Instructions to follow:
Copy out each line in the material below that has the word "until".

Source material:
-- Opening Marker --
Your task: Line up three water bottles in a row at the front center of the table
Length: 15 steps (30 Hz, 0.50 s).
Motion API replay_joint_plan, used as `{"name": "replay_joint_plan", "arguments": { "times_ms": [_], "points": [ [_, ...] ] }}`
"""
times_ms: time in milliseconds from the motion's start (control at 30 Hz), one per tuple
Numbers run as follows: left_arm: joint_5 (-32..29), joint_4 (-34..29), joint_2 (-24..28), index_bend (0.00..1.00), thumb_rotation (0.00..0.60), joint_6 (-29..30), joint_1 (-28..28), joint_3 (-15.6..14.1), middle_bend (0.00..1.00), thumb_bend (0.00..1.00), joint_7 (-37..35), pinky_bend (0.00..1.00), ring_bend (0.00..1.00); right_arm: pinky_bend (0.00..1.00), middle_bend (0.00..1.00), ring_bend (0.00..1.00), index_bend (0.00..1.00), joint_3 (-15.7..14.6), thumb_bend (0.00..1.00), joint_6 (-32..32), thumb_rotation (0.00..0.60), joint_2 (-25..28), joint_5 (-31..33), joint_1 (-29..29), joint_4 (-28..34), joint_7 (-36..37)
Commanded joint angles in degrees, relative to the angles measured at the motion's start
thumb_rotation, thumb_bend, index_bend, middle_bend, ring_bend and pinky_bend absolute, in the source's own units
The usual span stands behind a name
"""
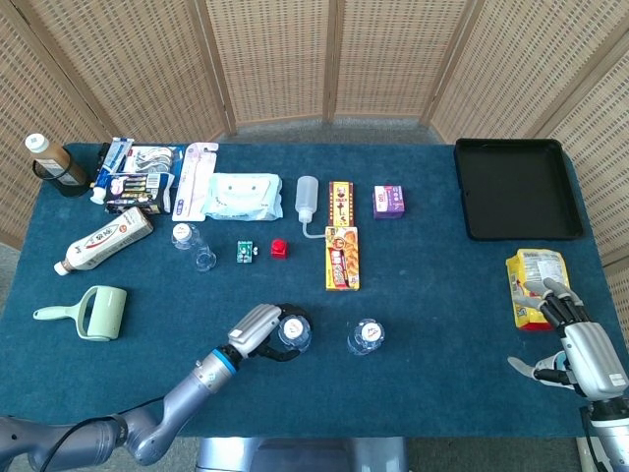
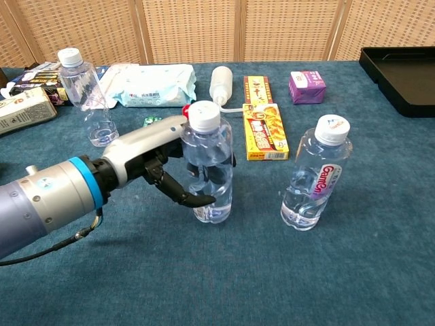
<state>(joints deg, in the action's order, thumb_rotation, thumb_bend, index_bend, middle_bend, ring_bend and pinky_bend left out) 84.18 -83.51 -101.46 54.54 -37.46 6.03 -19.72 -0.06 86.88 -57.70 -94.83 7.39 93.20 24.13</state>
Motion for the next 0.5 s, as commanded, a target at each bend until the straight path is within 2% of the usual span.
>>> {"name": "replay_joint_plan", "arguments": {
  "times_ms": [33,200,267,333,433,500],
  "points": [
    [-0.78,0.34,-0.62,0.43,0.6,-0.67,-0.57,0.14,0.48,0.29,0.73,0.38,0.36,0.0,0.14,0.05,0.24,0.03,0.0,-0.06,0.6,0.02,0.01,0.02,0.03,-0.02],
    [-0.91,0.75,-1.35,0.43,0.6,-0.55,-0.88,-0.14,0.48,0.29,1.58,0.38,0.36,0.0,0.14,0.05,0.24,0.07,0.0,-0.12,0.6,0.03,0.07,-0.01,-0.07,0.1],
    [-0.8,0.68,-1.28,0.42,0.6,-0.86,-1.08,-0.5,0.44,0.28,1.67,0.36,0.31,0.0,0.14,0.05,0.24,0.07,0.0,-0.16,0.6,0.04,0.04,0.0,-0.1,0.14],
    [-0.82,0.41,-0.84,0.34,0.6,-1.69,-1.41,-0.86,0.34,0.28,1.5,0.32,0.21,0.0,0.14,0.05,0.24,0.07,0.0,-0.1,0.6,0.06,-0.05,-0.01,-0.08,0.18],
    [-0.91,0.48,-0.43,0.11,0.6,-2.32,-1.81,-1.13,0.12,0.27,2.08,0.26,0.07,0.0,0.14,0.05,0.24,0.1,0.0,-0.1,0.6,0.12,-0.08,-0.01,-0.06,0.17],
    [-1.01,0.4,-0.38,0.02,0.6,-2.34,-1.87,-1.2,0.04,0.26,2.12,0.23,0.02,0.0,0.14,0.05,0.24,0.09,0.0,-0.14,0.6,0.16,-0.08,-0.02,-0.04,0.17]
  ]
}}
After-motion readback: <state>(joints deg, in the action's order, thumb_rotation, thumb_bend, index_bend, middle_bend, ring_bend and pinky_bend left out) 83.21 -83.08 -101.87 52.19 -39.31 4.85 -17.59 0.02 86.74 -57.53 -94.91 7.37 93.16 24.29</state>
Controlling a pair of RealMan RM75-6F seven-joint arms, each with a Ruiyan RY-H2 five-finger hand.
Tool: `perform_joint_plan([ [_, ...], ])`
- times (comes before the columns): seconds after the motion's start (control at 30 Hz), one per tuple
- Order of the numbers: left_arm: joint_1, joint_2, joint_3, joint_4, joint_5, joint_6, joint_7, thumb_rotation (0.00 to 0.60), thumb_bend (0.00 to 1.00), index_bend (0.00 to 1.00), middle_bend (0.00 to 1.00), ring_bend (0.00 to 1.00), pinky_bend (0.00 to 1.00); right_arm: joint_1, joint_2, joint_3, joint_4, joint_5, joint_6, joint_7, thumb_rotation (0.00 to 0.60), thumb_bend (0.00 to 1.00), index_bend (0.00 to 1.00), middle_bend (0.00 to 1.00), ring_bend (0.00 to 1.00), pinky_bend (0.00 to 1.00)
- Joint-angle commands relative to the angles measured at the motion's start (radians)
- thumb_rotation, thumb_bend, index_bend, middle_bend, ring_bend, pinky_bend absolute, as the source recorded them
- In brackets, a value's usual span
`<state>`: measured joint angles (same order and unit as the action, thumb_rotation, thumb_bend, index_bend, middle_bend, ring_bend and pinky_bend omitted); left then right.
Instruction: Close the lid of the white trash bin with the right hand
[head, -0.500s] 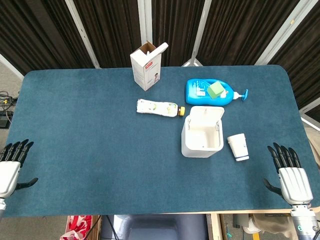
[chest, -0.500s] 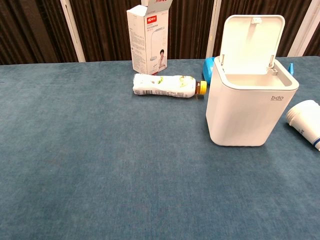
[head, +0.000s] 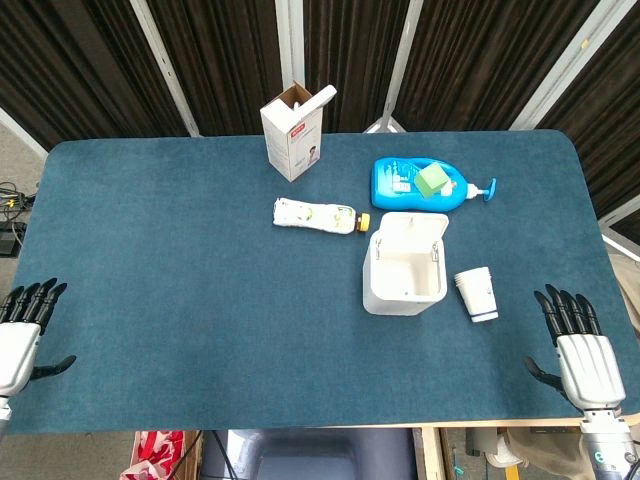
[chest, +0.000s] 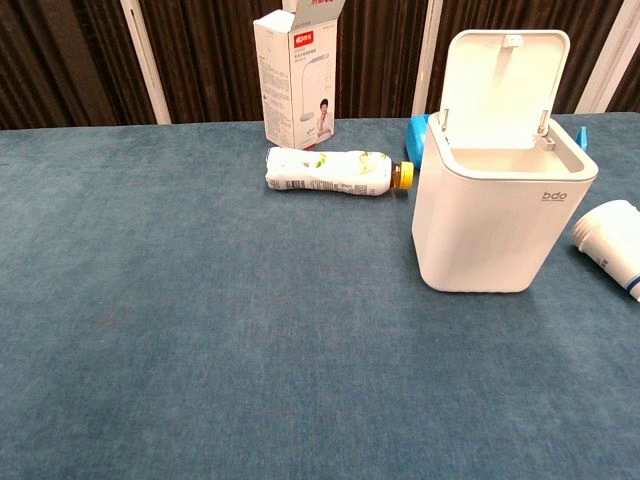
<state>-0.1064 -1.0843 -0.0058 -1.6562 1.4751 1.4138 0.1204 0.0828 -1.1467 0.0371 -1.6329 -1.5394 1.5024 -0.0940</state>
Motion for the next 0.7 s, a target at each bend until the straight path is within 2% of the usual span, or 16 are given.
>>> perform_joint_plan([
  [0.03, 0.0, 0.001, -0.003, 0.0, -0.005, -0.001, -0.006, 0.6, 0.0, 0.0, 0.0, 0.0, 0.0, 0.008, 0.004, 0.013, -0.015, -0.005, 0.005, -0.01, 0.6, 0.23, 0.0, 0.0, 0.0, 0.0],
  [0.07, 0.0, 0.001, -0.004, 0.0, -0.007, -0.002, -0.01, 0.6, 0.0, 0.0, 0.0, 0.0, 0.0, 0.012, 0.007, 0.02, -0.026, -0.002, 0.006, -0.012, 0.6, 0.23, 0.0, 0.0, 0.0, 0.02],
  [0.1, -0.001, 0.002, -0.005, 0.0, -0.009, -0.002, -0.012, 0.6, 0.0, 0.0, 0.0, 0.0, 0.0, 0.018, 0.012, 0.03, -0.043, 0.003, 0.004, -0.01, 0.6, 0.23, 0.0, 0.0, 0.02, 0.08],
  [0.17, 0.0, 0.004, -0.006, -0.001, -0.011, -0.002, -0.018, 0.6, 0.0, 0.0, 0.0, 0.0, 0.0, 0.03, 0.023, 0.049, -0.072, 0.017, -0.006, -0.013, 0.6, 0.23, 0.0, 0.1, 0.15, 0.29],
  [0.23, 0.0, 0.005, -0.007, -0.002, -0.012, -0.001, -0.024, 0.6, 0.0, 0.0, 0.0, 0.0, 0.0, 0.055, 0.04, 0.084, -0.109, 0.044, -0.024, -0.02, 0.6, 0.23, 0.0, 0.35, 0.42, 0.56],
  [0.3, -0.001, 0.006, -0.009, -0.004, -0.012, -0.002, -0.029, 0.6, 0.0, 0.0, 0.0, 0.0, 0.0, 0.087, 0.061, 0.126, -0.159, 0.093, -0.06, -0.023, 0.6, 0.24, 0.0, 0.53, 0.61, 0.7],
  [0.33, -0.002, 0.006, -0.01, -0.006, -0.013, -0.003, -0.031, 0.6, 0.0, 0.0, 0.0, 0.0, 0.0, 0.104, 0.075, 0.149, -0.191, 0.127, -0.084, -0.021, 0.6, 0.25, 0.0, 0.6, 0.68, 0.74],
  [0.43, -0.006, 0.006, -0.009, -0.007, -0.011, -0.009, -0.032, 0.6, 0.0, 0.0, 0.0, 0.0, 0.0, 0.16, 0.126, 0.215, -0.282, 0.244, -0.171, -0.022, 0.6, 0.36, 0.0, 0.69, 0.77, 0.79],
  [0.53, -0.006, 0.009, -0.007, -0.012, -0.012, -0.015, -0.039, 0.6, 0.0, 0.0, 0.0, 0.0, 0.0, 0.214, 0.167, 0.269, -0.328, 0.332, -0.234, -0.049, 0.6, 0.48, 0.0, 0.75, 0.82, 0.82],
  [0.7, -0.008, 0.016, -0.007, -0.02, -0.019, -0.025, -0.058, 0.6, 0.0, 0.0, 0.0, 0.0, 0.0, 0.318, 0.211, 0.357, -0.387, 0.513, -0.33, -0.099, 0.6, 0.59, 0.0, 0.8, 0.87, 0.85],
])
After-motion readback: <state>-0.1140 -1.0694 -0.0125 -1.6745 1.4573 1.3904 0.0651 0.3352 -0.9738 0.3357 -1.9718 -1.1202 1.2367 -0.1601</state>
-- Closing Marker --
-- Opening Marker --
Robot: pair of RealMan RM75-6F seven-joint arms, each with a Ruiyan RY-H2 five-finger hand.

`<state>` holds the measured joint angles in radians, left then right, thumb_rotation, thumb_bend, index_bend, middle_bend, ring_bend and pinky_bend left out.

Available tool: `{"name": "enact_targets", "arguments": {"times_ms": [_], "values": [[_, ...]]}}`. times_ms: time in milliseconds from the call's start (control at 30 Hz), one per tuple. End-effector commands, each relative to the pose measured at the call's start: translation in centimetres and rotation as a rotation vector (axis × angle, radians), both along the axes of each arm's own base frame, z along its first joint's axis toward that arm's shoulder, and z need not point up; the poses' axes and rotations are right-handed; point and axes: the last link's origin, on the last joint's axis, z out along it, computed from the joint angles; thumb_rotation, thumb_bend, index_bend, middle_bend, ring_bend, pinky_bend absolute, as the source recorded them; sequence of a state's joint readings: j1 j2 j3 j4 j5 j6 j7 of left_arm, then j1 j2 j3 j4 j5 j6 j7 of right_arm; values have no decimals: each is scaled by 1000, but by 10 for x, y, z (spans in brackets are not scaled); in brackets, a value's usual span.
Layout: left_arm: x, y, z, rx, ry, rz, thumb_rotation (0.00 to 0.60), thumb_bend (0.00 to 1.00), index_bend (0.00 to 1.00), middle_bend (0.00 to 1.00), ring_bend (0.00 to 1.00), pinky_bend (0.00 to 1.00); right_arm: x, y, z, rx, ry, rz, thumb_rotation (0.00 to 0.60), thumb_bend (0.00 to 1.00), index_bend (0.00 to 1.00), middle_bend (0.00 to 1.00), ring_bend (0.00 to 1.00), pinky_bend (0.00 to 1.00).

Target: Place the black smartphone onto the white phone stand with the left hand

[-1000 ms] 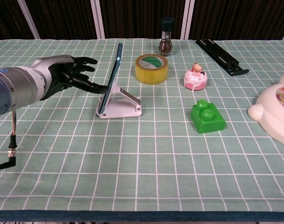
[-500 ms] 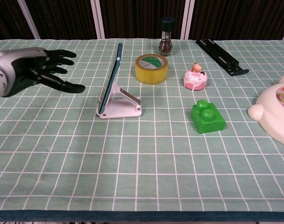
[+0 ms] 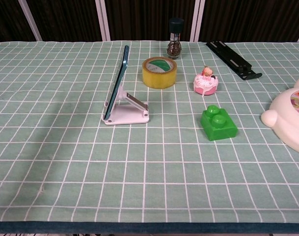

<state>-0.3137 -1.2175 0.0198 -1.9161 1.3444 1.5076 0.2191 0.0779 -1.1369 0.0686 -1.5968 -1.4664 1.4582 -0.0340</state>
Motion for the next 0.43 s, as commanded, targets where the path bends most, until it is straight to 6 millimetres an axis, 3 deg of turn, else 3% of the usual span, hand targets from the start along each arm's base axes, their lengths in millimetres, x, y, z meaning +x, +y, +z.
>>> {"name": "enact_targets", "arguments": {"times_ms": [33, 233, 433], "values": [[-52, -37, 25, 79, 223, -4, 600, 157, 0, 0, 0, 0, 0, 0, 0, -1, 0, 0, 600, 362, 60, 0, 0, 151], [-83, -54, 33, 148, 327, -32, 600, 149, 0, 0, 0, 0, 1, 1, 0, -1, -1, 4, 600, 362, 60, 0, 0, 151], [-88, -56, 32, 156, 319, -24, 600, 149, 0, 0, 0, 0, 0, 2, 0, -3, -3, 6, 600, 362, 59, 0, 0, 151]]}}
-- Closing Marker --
Solution:
Motion for the next 0.5 s, as commanded, a target at each bend until the straight path is within 2% of the usual span.
Motion for the next 0.7 s, a target at each bend until the straight path is within 2% of the usual span, or 16 are given.
Motion for the next 0.43 s, as commanded, targets where the path bends most, until it is straight to 6 millimetres an axis, 3 deg of turn, else 3% of the usual span, hand targets from the start along each arm's base axes, their lengths in millimetres, x, y, z meaning +x, +y, +z.

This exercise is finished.